What to do - Could you please transcribe the data exactly, without the pictures?

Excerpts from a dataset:
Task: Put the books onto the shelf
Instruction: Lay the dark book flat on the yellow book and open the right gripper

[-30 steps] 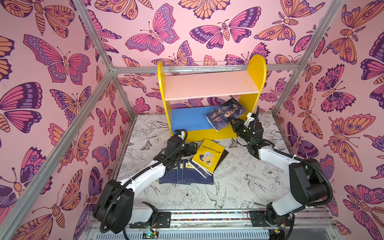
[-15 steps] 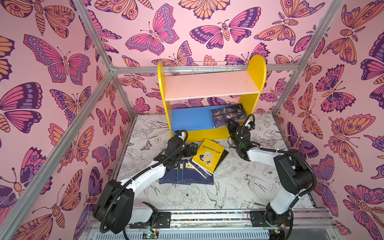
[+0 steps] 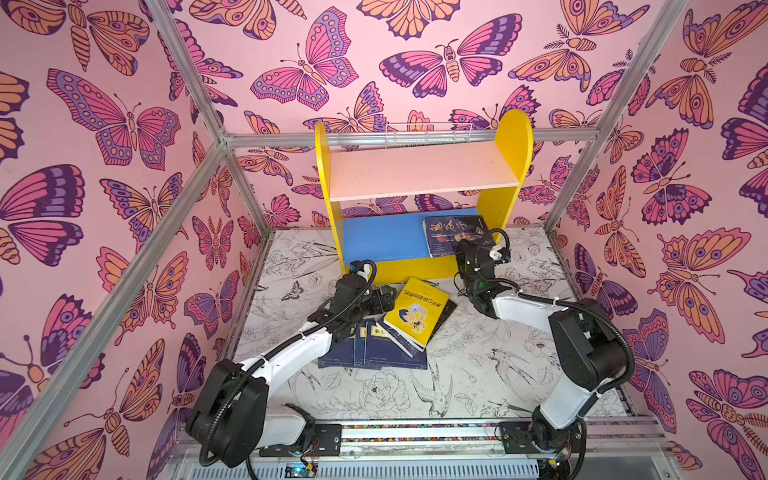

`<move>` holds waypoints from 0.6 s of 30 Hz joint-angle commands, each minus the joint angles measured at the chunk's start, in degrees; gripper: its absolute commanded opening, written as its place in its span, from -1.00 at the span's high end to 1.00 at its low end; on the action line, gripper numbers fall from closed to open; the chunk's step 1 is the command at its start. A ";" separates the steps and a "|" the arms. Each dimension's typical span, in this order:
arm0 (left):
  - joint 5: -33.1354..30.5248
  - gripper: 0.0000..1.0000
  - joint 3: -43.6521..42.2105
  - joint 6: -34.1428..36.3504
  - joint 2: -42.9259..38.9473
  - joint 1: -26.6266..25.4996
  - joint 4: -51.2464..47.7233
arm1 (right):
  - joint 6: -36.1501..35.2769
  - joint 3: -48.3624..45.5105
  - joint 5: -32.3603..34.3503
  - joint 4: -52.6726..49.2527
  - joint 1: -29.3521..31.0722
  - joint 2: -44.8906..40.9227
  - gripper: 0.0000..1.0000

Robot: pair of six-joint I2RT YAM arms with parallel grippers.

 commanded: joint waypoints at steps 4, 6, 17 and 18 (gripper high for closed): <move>0.25 -0.82 -0.73 0.35 -0.76 -0.09 -0.06 | -0.59 2.64 -1.35 -14.86 -1.10 -7.05 -0.11; 0.26 -0.82 -0.71 0.31 -0.43 -0.07 -0.02 | -1.78 2.81 -1.48 -19.43 -1.24 -8.72 -0.12; -2.86 -0.82 -1.63 -1.70 0.05 -0.32 -0.22 | -15.45 3.46 -11.11 -30.87 -3.40 -13.77 0.50; -3.18 -0.82 -1.78 -2.03 0.27 -0.32 -0.18 | -15.90 3.71 -11.65 -31.64 -3.44 -13.59 0.67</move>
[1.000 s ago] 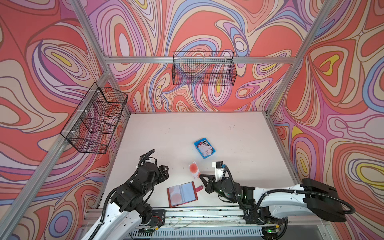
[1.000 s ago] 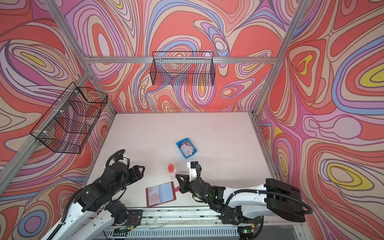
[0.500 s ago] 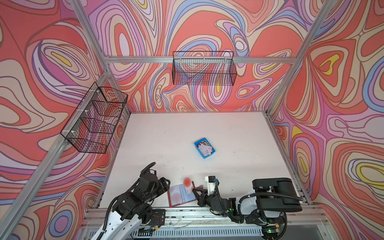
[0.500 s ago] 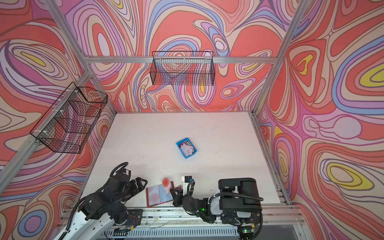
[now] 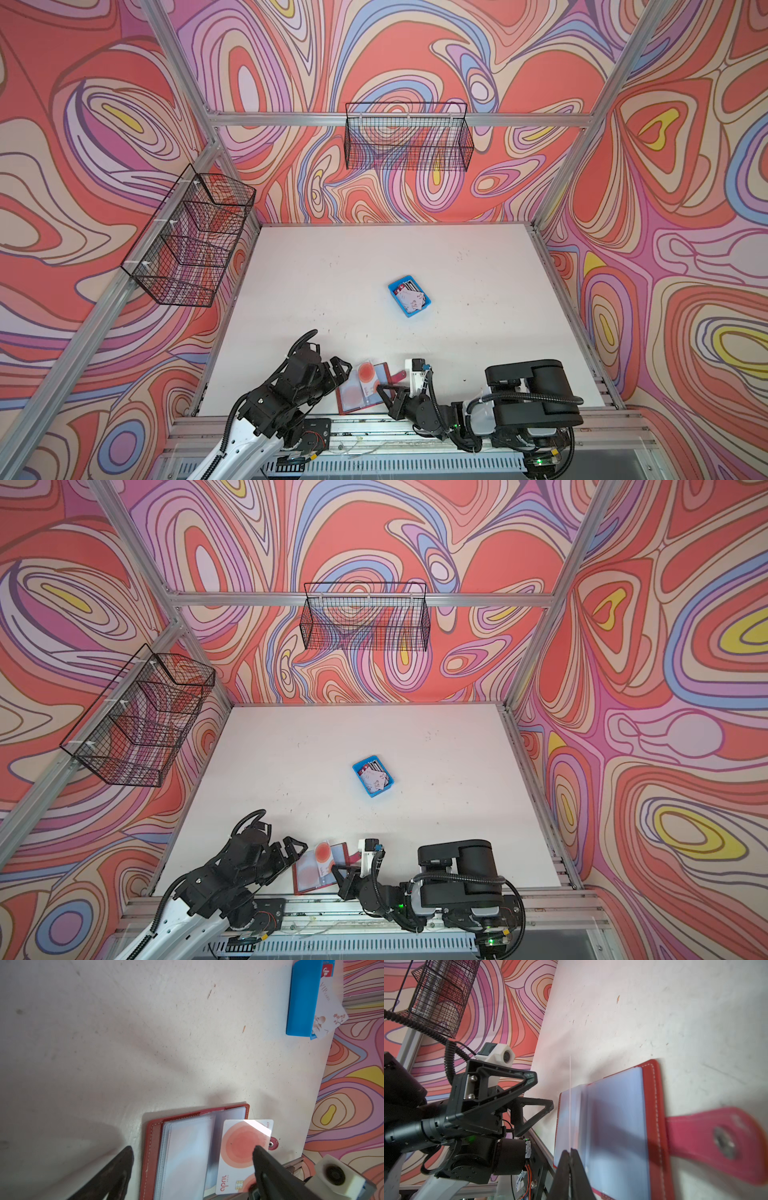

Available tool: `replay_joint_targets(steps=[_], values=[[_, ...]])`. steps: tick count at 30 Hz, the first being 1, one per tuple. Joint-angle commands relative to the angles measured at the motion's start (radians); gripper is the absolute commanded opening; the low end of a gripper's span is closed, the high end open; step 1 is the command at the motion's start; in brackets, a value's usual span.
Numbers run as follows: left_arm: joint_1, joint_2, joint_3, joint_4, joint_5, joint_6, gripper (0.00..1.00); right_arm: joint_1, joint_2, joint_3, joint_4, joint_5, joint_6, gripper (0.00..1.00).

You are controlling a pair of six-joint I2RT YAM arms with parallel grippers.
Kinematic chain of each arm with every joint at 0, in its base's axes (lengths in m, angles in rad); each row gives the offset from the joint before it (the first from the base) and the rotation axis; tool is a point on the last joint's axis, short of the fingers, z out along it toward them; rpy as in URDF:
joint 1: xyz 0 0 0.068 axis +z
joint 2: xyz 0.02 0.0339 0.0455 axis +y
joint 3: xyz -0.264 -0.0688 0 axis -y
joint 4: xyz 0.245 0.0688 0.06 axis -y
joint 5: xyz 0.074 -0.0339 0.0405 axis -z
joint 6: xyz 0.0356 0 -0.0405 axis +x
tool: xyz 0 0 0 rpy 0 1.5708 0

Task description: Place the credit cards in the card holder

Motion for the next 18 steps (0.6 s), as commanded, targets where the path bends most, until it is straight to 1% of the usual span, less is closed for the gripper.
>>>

Finished exercise -
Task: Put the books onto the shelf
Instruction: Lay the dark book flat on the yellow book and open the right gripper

[-30 steps] 
[-15 steps] 
[+0 steps] 

`<move>` holds waypoints from 0.6 s of 30 Hz joint-angle commands, each minus the joint angles measured at the chunk's start, in degrees; gripper: its absolute commanded opening, written as its place in its span, from -1.00 at the span's high end to 1.00 at its low end; on the action line, gripper numbers fall from closed to open; the chunk's step 1 is the command at its start. A ";" separates the steps and a "|" the arms. Each dimension's typical span, in this order:
arm0 (left):
  - joint 5: -33.1354..30.5248
  - gripper: 0.0000..1.0000
  - joint 3: -43.6521..42.2105
  - joint 6: -34.1428..36.3504
  - joint 2: -42.9259..38.9473
  - joint 1: -26.6266..25.4996
  - joint 4: -51.2464..47.7233
arm1 (right):
  - joint 6: -36.1501..35.2769
  - joint 3: -48.3624..45.5105
  - joint 5: -32.3603..34.3503
  - joint 4: -52.6726..49.2527
  - joint 1: -29.3521..31.0722
  - joint 2: -44.8906..40.9227
  - gripper: 0.0000..1.0000

Robot: pair of six-joint I2RT YAM arms with parallel grippers.

 commanded: joint waypoints at steps 4, 6, 17 and 18 (gripper high for closed): <move>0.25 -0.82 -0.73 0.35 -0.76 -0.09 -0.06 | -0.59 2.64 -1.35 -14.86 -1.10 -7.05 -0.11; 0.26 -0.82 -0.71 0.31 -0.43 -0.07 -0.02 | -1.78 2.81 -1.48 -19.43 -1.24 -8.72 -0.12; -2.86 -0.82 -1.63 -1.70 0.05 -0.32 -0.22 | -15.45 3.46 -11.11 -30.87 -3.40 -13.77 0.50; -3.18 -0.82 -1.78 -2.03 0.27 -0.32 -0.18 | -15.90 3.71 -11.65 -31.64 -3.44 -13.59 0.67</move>
[1.000 s ago] 
[1.000 s ago] 
[0.500 s ago] 
[0.500 s ago] 
[now] 

Available tool: `replay_joint_targets(steps=[_], values=[[_, ...]])`. steps: tick count at 30 Hz, the first being 1, one per tuple. Joint-angle commands relative to the angles measured at the motion's start (radians); gripper is the absolute commanded opening; the low end of a gripper's span is closed, the high end open; step 1 is the command at the motion's start; in brackets, a value's usual span.
Numbers run as follows: left_arm: joint_1, joint_2, joint_3, joint_4, joint_5, joint_6, gripper (0.00..1.00); right_arm: joint_1, joint_2, joint_3, joint_4, joint_5, joint_6, gripper (0.00..1.00).

You are controlling a pair of six-joint I2RT YAM arms with parallel grippers.
Kinematic chain of each arm with every joint at 0, in its base's axes (lengths in m, angles in rad); each row gives the offset from the joint before it (the first from the base) and the rotation axis; tool is a point on the last joint's axis, short of the fingers, z out along it toward them; rpy as in URDF:
joint 1: xyz 0 0 0.068 axis +z
joint 2: xyz 0.02 0.0339 0.0455 axis +y
joint 3: xyz -0.264 -0.0688 0 axis -y
joint 4: xyz 0.245 0.0688 0.06 axis -y
joint 5: xyz 0.074 -0.0339 0.0405 axis -z
joint 6: xyz 0.0356 0 -0.0405 axis +x
tool: xyz 0 0 0 rpy 0 1.5708 0

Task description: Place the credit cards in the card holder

Motion for the next 18 steps (0.6 s), as commanded, targets where the path bends most, until it is straight to 1% of the usual span, less is closed for the gripper.
>>>

The output above is the complete answer.